La notte tra il 13 e il 14 luglio 2026 è arrivata di getto, dal niente. Non credo di averla mai scritta io.

Nessuno Oggi - Versione 1

Nessuno Oggi - Versione 2

Intro

Un respiro vicino al microfono, silenzio, una sola nota bassa di pianoforte.

Tema A — Strofa

Signore, guarda il mondo com'è stanotte:
qualcuno soffre,
qualcuno piange,
qualcuno ha fame.

Tema B — Ritornello

Nessuno oggi soffra.
Nessuno oggi pianga.
Nessuno oggi abbia fame.

Tema A — Strofa

Ma se il tuo cielo resta chiuso
e la terra resta com'è,
se la sofferenza non si toglie,
se il pianto non si asciuga,
se la fame resta fame,
se qualcuno deve ancora portarne il peso...

Tema B — Ritornello, variante

Nessuno oggi soffra.
Nessuno oggi pianga.
Nessuno oggi abbia fame.

Tema A — Strofa

E se non puoi togliere il male dal mondo, Signore,
allora non toglierlo.
Raccoglilo.
Non lasciarlo disperso.
Fa' che cada tutto
in un solo luogo.

Bridge — Il rovesciamento

Che il dolore abbia un nome,
e quel nome sia il mio.
Che il pianto abbia una casa,
e quella casa sia io.
Che la fame trovi un rifugio,
e quel rifugio sia il mio.
Che il freddo trovi il mio corpo.
Che la sete trovi la mia bocca.
Che la notte trovi i miei occhi.

E quando il mondo dirà
«Nessuno soffra»,
fa' che quel Nessuno sia io.
Fa' che Nessuno sia io.
Fa' che Nessuno sia io.
Fa' che Nessuno sia io.

Tema B — Ritornello finale

Nessuno oggi soffra.
Nessuno oggi pianga.
Nessuno oggi abbia fame.

Outro

Silenzio, respiro, un'ultima nota, dissolvenza.

Nessuno.

La chitarra acustica resta sola.

Nessuno sia io.

L'accordo finale del synth risuona e si spegne.


Non so bene da dove sia arrivata. So che tra il 13 e il 14 luglio, in un silenzio quasi totale, si è scritta da sola — o forse ha scritto me. Non l'ho cercata, non l'ho costruita: è arrivata già intera, come se qualcuno l'avesse solo dettata a chi era sveglio ad ascoltare.

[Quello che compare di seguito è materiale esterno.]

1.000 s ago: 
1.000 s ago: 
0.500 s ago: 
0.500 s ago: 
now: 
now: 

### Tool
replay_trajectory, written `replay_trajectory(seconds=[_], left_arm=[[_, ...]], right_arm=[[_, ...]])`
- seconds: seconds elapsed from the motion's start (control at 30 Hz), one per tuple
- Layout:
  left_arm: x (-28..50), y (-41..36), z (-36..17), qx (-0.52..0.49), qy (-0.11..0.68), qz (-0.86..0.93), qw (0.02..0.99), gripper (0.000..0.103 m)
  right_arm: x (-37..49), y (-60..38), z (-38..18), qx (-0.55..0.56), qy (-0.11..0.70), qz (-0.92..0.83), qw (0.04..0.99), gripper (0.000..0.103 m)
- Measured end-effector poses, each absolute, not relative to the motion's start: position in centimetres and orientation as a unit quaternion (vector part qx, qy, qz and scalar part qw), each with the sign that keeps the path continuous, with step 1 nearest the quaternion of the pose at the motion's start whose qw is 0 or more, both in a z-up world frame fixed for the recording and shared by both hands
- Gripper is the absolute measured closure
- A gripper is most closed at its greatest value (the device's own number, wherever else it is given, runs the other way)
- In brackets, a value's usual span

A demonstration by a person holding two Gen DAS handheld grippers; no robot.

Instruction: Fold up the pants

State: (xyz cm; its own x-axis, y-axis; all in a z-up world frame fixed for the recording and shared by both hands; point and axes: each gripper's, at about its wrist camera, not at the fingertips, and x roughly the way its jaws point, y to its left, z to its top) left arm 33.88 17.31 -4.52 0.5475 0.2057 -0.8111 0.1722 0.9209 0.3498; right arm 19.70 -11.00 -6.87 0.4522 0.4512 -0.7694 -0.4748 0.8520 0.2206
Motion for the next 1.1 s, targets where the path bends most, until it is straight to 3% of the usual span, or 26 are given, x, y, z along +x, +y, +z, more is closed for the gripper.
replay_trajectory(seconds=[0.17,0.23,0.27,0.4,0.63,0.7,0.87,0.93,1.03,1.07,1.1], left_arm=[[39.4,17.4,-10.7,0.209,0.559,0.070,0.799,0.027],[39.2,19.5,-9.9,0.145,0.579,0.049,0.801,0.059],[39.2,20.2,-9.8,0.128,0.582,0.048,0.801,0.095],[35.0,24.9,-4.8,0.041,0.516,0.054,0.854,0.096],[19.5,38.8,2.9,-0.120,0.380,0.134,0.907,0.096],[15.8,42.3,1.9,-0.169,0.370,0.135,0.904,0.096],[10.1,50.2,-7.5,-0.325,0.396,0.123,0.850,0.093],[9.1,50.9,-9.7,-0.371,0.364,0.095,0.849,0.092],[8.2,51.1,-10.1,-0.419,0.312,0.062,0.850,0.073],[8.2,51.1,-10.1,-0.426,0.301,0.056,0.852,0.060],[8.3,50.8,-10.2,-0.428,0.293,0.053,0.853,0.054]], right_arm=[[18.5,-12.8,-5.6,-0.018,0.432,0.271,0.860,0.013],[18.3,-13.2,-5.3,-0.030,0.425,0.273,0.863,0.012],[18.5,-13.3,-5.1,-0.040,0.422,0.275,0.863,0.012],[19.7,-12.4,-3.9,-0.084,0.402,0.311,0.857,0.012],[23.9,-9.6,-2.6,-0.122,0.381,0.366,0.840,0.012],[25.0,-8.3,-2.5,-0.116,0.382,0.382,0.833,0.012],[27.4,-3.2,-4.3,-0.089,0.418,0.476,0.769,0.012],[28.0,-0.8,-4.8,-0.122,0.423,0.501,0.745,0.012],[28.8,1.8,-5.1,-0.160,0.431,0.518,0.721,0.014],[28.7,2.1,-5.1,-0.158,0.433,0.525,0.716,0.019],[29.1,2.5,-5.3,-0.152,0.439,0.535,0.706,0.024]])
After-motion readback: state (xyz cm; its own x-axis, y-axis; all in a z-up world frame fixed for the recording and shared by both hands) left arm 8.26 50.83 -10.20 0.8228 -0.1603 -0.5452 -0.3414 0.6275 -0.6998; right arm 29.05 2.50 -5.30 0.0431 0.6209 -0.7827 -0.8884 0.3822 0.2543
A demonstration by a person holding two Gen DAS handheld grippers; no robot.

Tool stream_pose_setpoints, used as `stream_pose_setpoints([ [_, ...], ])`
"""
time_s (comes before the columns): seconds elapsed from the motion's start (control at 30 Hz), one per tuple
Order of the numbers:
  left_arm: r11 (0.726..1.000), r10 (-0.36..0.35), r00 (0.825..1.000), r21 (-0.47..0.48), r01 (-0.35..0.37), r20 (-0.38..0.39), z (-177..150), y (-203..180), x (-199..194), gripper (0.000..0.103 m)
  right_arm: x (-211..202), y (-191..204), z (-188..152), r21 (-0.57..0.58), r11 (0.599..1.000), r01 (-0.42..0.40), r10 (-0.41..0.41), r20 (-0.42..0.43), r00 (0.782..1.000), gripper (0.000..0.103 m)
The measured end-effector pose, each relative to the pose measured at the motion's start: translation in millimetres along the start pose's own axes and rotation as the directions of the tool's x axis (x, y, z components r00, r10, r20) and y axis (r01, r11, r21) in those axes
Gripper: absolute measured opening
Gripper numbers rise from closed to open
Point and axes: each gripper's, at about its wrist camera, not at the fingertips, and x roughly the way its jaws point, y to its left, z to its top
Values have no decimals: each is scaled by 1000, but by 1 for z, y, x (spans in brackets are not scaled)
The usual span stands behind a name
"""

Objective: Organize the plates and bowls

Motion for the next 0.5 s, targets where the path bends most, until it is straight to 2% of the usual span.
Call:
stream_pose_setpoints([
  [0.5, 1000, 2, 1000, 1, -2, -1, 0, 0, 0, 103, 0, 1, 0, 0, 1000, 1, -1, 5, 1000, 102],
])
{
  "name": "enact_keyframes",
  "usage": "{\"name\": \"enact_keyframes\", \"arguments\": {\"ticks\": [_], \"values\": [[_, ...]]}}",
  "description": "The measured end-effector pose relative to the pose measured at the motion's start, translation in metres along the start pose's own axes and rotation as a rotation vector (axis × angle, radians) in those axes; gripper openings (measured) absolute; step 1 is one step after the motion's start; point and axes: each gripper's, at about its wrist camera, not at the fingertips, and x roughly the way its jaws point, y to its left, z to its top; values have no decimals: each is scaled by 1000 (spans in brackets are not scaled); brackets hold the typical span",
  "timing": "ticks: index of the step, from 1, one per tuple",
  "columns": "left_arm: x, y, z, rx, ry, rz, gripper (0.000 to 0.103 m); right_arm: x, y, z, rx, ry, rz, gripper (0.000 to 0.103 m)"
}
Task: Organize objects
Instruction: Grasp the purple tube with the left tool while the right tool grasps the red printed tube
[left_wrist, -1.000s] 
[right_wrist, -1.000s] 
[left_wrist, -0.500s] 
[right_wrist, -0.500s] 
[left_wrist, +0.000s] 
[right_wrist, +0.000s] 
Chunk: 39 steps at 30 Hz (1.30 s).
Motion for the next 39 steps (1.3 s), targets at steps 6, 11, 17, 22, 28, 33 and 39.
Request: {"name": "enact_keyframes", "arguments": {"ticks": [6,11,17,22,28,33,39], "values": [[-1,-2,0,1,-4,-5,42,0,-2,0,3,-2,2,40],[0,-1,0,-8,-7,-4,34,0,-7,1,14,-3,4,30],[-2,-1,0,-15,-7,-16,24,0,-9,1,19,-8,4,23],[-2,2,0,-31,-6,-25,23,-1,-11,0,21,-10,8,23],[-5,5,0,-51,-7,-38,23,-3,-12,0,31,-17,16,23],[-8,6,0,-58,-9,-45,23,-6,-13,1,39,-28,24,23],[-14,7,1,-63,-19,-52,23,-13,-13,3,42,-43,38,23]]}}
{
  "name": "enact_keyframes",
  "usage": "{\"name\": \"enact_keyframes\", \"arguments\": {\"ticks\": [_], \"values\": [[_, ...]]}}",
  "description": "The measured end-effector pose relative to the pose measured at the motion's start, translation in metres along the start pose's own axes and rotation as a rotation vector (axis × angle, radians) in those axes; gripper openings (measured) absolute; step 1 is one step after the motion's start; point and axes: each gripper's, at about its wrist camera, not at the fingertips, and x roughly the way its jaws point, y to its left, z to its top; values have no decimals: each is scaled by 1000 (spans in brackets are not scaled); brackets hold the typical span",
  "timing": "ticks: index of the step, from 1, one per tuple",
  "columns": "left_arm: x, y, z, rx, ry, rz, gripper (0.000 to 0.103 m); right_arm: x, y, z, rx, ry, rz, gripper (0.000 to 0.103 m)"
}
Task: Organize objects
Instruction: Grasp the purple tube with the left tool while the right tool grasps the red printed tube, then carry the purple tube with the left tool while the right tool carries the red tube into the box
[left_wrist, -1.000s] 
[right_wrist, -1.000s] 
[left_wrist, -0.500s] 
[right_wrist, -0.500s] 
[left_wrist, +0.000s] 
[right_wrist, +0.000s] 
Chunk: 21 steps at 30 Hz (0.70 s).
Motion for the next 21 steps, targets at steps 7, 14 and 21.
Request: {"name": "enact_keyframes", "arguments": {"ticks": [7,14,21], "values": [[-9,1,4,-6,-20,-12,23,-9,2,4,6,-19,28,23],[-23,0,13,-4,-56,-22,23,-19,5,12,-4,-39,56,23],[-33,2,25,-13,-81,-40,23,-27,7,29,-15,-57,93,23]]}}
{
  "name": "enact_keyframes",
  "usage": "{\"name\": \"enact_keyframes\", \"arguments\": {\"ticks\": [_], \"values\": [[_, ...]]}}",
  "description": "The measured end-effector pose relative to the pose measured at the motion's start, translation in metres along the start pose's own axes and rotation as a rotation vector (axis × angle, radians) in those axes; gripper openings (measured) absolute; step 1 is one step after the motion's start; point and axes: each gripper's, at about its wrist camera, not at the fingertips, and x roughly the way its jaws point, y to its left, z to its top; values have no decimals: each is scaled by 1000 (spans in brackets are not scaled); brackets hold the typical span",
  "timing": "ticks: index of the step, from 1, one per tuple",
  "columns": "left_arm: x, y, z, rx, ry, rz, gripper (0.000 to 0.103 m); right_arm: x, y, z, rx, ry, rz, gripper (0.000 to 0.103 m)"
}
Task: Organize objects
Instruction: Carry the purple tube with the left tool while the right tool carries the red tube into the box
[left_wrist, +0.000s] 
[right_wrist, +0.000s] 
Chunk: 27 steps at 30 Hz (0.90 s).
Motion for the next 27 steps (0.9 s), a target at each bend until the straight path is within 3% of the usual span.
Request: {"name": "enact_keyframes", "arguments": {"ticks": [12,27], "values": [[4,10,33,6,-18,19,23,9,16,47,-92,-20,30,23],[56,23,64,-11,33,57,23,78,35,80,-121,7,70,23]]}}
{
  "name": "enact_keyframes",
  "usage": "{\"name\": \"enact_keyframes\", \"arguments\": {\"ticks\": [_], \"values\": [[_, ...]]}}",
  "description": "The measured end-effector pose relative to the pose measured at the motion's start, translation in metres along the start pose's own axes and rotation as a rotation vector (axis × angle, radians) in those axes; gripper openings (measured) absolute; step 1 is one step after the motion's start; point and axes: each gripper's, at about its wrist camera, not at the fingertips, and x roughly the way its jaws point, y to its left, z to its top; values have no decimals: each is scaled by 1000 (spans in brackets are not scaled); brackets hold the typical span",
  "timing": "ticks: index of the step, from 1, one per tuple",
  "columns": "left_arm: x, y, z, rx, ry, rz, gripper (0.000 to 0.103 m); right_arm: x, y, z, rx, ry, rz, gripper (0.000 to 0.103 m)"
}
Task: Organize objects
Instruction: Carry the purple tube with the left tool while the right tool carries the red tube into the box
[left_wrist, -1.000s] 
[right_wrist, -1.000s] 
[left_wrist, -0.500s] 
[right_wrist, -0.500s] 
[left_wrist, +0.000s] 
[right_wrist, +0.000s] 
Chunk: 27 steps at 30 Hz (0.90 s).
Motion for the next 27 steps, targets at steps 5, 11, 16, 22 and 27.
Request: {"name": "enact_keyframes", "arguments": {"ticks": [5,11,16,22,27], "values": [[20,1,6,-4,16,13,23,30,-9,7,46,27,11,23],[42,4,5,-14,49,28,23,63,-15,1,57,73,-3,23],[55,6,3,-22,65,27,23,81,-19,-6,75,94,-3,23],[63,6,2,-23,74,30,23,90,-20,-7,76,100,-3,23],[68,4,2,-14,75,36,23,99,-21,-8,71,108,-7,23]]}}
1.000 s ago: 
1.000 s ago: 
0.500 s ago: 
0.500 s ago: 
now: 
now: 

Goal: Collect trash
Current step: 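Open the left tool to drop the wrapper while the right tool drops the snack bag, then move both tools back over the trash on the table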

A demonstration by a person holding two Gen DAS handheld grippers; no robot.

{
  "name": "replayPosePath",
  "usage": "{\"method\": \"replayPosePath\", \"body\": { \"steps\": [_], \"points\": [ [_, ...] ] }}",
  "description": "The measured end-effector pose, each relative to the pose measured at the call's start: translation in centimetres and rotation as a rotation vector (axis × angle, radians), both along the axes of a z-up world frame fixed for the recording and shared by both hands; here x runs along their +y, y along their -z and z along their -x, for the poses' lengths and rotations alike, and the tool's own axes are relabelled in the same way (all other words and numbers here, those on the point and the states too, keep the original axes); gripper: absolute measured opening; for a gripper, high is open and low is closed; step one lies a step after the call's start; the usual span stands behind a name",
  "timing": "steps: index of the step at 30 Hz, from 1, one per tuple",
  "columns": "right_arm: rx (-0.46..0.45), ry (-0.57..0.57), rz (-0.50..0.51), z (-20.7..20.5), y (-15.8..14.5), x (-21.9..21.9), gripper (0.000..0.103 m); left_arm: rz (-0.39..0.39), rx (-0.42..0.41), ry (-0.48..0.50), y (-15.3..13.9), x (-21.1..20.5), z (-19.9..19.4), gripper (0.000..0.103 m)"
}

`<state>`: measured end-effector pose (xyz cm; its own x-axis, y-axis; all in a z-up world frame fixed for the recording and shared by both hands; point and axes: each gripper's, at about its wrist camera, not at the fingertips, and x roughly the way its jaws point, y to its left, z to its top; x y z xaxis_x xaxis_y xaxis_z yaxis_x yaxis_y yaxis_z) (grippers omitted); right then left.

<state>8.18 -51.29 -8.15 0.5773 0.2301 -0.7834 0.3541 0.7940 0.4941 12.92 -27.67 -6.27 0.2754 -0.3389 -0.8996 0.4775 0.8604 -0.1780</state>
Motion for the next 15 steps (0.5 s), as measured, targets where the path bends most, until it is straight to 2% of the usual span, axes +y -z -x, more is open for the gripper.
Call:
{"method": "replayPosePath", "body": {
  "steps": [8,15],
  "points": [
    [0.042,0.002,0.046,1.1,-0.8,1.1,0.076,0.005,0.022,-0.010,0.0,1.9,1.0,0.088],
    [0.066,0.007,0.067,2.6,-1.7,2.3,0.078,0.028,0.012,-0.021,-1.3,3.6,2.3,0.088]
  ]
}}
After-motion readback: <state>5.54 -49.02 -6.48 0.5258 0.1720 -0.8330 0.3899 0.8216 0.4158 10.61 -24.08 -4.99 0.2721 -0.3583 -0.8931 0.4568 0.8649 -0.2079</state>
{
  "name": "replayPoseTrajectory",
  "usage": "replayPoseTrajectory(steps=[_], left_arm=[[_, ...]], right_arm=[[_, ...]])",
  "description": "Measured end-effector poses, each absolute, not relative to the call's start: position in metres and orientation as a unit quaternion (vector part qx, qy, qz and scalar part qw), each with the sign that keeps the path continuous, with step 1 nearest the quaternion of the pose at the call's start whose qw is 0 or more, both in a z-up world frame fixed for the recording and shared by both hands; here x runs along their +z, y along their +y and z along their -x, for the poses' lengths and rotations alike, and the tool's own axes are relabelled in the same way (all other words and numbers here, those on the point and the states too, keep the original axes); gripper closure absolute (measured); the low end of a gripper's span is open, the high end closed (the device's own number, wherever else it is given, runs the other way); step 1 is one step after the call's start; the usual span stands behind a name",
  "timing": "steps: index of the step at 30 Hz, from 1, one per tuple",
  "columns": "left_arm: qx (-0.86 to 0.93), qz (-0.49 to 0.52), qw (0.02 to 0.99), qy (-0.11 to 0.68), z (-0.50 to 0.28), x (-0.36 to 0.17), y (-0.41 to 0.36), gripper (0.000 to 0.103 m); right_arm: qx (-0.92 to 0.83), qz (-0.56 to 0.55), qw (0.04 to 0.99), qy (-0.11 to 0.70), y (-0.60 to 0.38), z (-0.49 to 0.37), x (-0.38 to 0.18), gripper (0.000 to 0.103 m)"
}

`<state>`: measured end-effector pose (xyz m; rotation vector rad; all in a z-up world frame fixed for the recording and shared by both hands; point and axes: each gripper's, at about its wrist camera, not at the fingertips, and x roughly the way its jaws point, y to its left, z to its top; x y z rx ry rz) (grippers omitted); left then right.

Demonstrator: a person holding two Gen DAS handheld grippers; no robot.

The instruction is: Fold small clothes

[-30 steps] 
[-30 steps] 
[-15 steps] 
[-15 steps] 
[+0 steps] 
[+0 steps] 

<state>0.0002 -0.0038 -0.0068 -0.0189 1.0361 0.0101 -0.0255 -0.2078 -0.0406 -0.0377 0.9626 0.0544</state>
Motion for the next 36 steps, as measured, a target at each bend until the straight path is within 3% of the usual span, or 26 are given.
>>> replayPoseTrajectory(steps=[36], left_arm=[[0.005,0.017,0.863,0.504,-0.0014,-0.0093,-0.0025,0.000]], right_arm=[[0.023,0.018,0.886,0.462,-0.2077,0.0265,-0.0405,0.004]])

È il tentativo più nudo che abbia fatto finora di guardare in faccia la domanda più antica: perché il dolore esiste, se esiste un Dio che potrebbe toglierlo? E se la risposta non fosse "toglierlo", ma "prenderlo"? Nessuno è la parola più piccola e più grande insieme: quando il mondo chiede che nessuno soffra, io scelgo di essere quel Nessuno.